A reportagem confirmou o relato do The Times de que Amadou Bamba, 51, assediou sexualmente e abusou de várias jogadoras como técnica da seleção juvenil feminina e retaliou algumas jogadoras que testemunharam não as selecionando para competir em certas competições. Ele já foi preso.
O relatório da Fiba disse que Harouna Maiga, o presidente da federação de basquete do Mali, mentiu aos investigadores sobre seu conhecimento de abuso sexual e tentou impedir a investigação. Ele foi suspenso pela Fiba em julho.
A investigação também acusou a federação de basquete do Mali “historicamente e atualmente” de ser “totalmente insuficiente” no fornecimento das salvaguardas necessárias para a proteção de jovens jogadores.
O relatório também disse que os investigadores foram prejudicados pela intimidação de testemunhas e vítimas. Vinte e duas testemunhas em potencial se recusaram a participar da investigação, disse o relatório.
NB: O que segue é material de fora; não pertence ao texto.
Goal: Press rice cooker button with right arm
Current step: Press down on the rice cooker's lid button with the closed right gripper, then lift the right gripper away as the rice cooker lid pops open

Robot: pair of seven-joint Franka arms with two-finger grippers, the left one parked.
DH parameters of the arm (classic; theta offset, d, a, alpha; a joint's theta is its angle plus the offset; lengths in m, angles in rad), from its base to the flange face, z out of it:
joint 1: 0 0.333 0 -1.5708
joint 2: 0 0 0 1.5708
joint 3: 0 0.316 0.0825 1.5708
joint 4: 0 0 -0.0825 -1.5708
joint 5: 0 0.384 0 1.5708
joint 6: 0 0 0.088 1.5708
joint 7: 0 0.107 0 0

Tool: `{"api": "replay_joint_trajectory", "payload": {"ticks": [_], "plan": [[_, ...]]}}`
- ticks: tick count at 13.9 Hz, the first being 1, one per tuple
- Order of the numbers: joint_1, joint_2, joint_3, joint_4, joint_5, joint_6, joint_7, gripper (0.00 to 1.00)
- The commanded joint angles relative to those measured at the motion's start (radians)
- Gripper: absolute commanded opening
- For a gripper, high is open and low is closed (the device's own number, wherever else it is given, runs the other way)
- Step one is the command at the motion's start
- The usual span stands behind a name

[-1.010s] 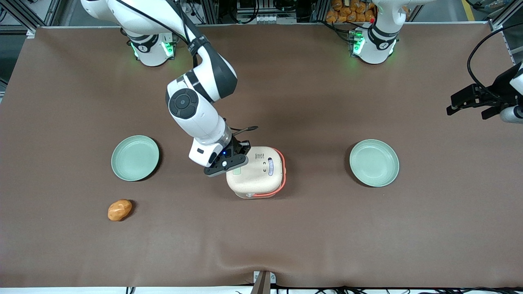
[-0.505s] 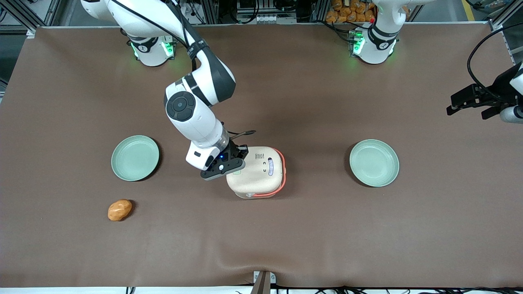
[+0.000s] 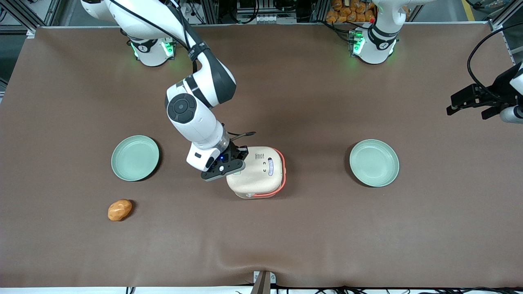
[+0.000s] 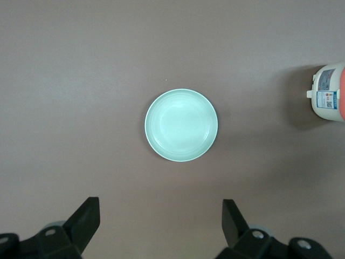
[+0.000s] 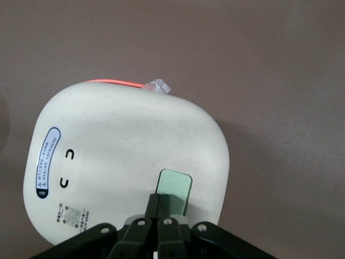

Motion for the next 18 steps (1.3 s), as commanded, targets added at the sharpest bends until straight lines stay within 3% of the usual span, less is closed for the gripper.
{"api": "replay_joint_trajectory", "payload": {"ticks": [1,7,10,11,12,14,18], "plan": [[0.009,0.050,-0.013,0.018,0.014,0.033,-0.008,0.00],[-0.003,0.035,-0.013,0.024,0.023,0.030,-0.023,0.00],[-0.026,-0.028,-0.010,0.050,0.027,-0.094,-0.014,0.00],[-0.041,-0.043,-0.008,0.070,0.027,-0.158,-0.014,0.11],[-0.057,-0.062,-0.007,0.083,0.029,-0.207,-0.014,0.31],[-0.081,-0.104,-0.004,0.080,0.026,-0.246,-0.014,1.00],[-0.103,-0.170,-0.004,0.075,0.018,-0.301,-0.022,1.00]]}}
As restrições de viagens relacionadas à pandemia do coronavírus também impediram os investigadores de viajar para o Mali, deixando-os para conduzir a maioria das entrevistas virtualmente.
Os críticos de Niang disseram na terça-feira que era inconcebível que ele não soubesse sobre o abuso sexual generalizado no Mali durante seu tempo como chefe da federação de basquete do país e como ministro do esporte. Cheick Camara, um ativista reformista que disse ter auxiliado na investigação da Fiba, criticou o que descreveu como falta de meticulosidade.
“Eles sabem perfeitamente que os abusos aconteceram durante o tempo de Niang”, disse Camara. “Como eles disseram em seu relatório, é um sistema institucionalizado. Esse sistema não é novo; já se passaram mais de 20 anos. Ninguém fez nada para mudar isso, incluindo Niang. ”
Minky Worden, diretora de iniciativas globais da Human Rights Watch, que também investigou o abuso sexual de jogadoras de basquete no Mali, repetiu na terça-feira que Niang sabia ou deveria saber sobre o abuso.
“Com base neste relatório, ele não deveria estar no cargo mais um dia”, disse Worden. “Este não é um homem que deveria liderar o basquete global. Seu papel global baseia-se na federação de basquete do Mali, que é revelado em um relatório de quase 150 páginas como repleto de abusos sexuais e também por não ter implementado nenhuma das proteções legais exigidas para crianças ”.